▸ **DATA PROVIDED**
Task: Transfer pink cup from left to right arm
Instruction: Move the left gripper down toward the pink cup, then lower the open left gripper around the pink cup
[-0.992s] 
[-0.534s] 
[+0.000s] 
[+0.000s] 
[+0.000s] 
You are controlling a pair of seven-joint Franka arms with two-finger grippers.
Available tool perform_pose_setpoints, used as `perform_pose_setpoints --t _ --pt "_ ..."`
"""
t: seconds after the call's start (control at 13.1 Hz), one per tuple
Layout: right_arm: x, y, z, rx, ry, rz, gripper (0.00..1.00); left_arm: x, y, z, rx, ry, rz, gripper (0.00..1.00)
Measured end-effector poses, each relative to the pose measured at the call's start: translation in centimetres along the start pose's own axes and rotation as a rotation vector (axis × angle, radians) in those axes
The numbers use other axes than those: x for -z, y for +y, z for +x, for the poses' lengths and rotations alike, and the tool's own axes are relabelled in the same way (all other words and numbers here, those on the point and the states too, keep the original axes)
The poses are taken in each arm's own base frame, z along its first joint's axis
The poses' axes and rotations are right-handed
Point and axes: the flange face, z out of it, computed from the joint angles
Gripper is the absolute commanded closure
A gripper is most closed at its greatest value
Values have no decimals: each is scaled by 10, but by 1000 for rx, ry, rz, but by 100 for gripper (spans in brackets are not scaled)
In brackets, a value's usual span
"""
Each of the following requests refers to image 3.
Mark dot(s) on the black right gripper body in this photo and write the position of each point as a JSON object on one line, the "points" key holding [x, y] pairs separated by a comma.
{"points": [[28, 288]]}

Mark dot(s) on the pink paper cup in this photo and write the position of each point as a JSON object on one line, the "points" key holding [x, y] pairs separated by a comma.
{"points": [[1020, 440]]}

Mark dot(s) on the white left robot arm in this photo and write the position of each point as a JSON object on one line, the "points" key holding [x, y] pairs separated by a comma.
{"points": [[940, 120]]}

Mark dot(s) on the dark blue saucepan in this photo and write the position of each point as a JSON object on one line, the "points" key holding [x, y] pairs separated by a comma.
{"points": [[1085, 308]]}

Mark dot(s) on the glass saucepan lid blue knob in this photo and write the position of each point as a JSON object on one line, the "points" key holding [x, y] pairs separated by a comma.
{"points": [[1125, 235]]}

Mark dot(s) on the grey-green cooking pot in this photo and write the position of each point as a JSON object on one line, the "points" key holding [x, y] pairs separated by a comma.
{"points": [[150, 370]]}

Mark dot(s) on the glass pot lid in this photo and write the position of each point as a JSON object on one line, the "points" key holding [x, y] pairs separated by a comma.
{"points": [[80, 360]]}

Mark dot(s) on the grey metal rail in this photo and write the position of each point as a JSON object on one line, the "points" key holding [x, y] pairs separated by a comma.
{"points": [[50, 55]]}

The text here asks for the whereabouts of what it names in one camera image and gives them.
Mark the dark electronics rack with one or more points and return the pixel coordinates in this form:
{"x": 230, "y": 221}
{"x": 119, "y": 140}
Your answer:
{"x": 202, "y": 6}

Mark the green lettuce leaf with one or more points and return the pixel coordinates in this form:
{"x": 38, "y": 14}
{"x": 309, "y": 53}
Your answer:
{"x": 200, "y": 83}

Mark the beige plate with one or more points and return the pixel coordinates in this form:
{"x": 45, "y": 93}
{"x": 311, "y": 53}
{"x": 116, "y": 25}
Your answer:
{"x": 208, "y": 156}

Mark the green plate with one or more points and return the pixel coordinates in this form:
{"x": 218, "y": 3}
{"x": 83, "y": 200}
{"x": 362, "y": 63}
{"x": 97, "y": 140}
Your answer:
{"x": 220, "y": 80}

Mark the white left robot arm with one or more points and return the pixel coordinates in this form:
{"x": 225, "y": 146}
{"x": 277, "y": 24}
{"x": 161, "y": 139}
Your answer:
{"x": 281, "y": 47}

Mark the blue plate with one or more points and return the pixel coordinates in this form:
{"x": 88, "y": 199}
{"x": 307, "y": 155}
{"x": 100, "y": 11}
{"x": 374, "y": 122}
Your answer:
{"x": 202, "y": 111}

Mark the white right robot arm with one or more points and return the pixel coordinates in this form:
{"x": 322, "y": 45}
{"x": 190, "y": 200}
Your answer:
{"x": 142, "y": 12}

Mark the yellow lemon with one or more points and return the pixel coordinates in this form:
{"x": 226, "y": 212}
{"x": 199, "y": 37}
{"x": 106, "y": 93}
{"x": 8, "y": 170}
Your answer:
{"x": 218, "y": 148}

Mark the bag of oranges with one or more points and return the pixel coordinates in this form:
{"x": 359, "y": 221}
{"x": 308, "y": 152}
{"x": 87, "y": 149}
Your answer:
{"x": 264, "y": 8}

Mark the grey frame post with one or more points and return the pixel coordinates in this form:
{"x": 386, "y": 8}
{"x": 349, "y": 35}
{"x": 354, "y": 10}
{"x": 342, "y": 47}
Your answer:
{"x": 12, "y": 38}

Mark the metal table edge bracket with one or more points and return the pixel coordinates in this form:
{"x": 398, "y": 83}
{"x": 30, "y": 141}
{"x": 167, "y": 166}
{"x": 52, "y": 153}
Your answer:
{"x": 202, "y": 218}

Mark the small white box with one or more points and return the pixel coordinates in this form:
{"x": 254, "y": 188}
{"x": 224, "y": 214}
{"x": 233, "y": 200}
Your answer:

▸ **WHAT THE TASK ASKS**
Every line of the material needs to be returned exactly.

▸ **TASK RESULT**
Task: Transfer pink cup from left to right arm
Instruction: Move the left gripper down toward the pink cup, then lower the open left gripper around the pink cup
[-0.992s] 
[-0.534s] 
[+0.000s] 
[+0.000s] 
[+0.000s] 
You are controlling a pair of seven-joint Franka arms with two-finger grippers.
Available tool perform_pose_setpoints, used as `perform_pose_setpoints --t _ --pt "_ ..."`
"""
t: seconds after the call's start (control at 13.1 Hz), one per tuple
Layout: right_arm: x, y, z, rx, ry, rz, gripper (0.00..1.00); left_arm: x, y, z, rx, ry, rz, gripper (0.00..1.00)
Measured end-effector poses, each relative to the pose measured at the call's start: translation in centimetres along the start pose's own axes and rotation as a rotation vector (axis × angle, radians) in those axes
The numbers use other axes than those: x for -z, y for +y, z for +x, for the poses' lengths and rotations alike, and the tool's own axes are relabelled in the same way (all other words and numbers here, those on the point and the states too, keep the original axes)
The poses are taken in each arm's own base frame, z along its first joint's axis
The poses' axes and rotations are right-handed
Point and axes: the flange face, z out of it, computed from the joint angles
Gripper is the absolute commanded closure
A gripper is most closed at its greatest value
Values have no decimals: each is scaled by 10, but by 1000 for rx, ry, rz, but by 100 for gripper (spans in brackets are not scaled)
In brackets, a value's usual span
"""
Each of the following requests refers to image 3.
Mark dot(s) on the black right gripper body in this photo and write the position of each point as a JSON object on one line, the "points" key holding [x, y] pairs separated by a comma.
{"points": [[28, 288]]}

Mark dot(s) on the pink paper cup in this photo and write the position of each point as a JSON object on one line, the "points" key holding [x, y] pairs separated by a comma.
{"points": [[1020, 440]]}

Mark dot(s) on the white left robot arm in this photo and write the position of each point as a JSON object on one line, the "points" key holding [x, y] pairs separated by a comma.
{"points": [[940, 120]]}

Mark dot(s) on the dark blue saucepan in this photo and write the position of each point as a JSON object on one line, the "points" key holding [x, y] pairs separated by a comma.
{"points": [[1085, 308]]}

Mark dot(s) on the glass saucepan lid blue knob in this photo and write the position of each point as a JSON object on one line, the "points" key holding [x, y] pairs separated by a comma.
{"points": [[1125, 235]]}

Mark dot(s) on the grey-green cooking pot in this photo and write the position of each point as a JSON object on one line, the "points" key holding [x, y] pairs separated by a comma.
{"points": [[150, 370]]}

Mark dot(s) on the glass pot lid in this photo and write the position of each point as a JSON object on one line, the "points" key holding [x, y] pairs separated by a comma.
{"points": [[80, 360]]}

Mark dot(s) on the grey metal rail in this photo and write the position of each point as a JSON object on one line, the "points" key holding [x, y] pairs separated by a comma.
{"points": [[50, 55]]}

The text here asks for the whereabouts of what it names in one camera image and gives them.
Mark the dark electronics rack with one or more points and return the pixel coordinates in this form:
{"x": 230, "y": 221}
{"x": 119, "y": 140}
Your answer:
{"x": 202, "y": 6}

Mark the green lettuce leaf with one or more points and return the pixel coordinates in this form:
{"x": 38, "y": 14}
{"x": 309, "y": 53}
Your answer:
{"x": 200, "y": 83}

Mark the beige plate with one or more points and return the pixel coordinates in this form:
{"x": 45, "y": 93}
{"x": 311, "y": 53}
{"x": 116, "y": 25}
Your answer:
{"x": 208, "y": 156}

Mark the green plate with one or more points and return the pixel coordinates in this form:
{"x": 218, "y": 3}
{"x": 83, "y": 200}
{"x": 362, "y": 63}
{"x": 97, "y": 140}
Your answer:
{"x": 220, "y": 80}

Mark the white left robot arm with one or more points and return the pixel coordinates in this form:
{"x": 225, "y": 146}
{"x": 277, "y": 24}
{"x": 161, "y": 139}
Your answer:
{"x": 281, "y": 47}

Mark the blue plate with one or more points and return the pixel coordinates in this form:
{"x": 88, "y": 199}
{"x": 307, "y": 155}
{"x": 100, "y": 11}
{"x": 374, "y": 122}
Your answer:
{"x": 202, "y": 111}

Mark the white right robot arm with one or more points and return the pixel coordinates in this form:
{"x": 322, "y": 45}
{"x": 190, "y": 200}
Your answer:
{"x": 142, "y": 12}

Mark the yellow lemon with one or more points and return the pixel coordinates in this form:
{"x": 226, "y": 212}
{"x": 199, "y": 37}
{"x": 106, "y": 93}
{"x": 8, "y": 170}
Your answer:
{"x": 218, "y": 148}

Mark the bag of oranges with one or more points and return the pixel coordinates in this form:
{"x": 359, "y": 221}
{"x": 308, "y": 152}
{"x": 87, "y": 149}
Your answer:
{"x": 264, "y": 8}

Mark the grey frame post with one or more points and return the pixel coordinates in this form:
{"x": 386, "y": 8}
{"x": 349, "y": 35}
{"x": 354, "y": 10}
{"x": 342, "y": 47}
Your answer:
{"x": 12, "y": 38}

Mark the metal table edge bracket with one or more points and return the pixel coordinates in this form:
{"x": 398, "y": 83}
{"x": 30, "y": 141}
{"x": 167, "y": 166}
{"x": 52, "y": 153}
Your answer:
{"x": 202, "y": 218}

Mark the small white box with one or more points and return the pixel coordinates in this form:
{"x": 254, "y": 188}
{"x": 224, "y": 214}
{"x": 233, "y": 200}
Your answer:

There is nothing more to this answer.